El seguro del que iba provisto el artefacto hizo que la bomba no explotase al caer. En las alegaciones que constan en poder del abogado, se afirmó que era la primera vez que se probaba in situ la fiabilidad de tal artilugio, ya que aunque hubiesen efectuado otro tipo de pruebas, arrojándola, era la primera vez. Algo que no era de ningún modo indemnizable.

El Tribunal Supremo afirmó que no se había causado ningún perjuicio, pero lo que sí era argumento para ser indemnizado era la depreciación del valor para poder vender esos terrenos, ya que cualquier persona interesada en comprar fincas por la zona, compraría cualquiera menos aquellas. También se sembró muchísima desconfianza sobre las exportaciones de todos los productos de cultivo y todo lo que allí se producía.

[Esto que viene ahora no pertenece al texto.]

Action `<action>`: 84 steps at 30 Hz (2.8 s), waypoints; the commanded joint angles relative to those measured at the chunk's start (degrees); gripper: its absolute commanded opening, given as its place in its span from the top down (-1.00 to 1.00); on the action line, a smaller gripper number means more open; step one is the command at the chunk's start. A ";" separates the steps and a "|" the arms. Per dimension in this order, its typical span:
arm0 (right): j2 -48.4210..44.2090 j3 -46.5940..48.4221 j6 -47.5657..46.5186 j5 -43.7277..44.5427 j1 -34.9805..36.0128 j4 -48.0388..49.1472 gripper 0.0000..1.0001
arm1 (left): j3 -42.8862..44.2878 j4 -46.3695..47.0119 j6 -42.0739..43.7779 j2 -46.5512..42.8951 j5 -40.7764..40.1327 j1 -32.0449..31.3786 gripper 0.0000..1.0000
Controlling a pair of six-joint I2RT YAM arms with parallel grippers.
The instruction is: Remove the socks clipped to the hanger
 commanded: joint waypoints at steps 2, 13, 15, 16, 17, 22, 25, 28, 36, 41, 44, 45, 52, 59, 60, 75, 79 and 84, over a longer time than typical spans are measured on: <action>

Javier Sierra nos habla de Palomares

En Nuevo Méjico, Javier Sierra tuvo la oportunidad de ver una de las bombas. Entró a visitar el Museo Nacional Atómico de Alburquerque y entre reproducciones de cohetes y de las bombas de Hiroshima y Nagasaki, según él muy diferentes una de la otra, hay un panel que reza ‘Palomares, Spain’, y sobre un mapa de España se especifica claramente dónde tuvo lugar el accidente. 
En el suelo, una de las bombas, tal vez la que rescató “Paco el de la bomba.” Javier Sierra la describió como “larga y muy grande con una abolladura tremenda.” Probablemente sea solo la parte exterior del artilugio y un anciano acompañó a Javier Sierra directamente allí, ya que España no le sonaba por Madrid o Barcelona, sino más bien por Palomares, por la bomba que ellos tienen en su museo.

Conspiración en España de primerísimo nivel. Plena Guerra Fría. Se rumoreaba que un buque soviético merodeó por las costas españolas. España fue en el año 1966 la zona militar más candente de la tierra y de eso, jamás se enteraron las nobles gentes de Almería.

Un tema por demás escabroso del que aún hoy, casi cincuenta años después del terrible accidente, no se sabe nada o casi nada.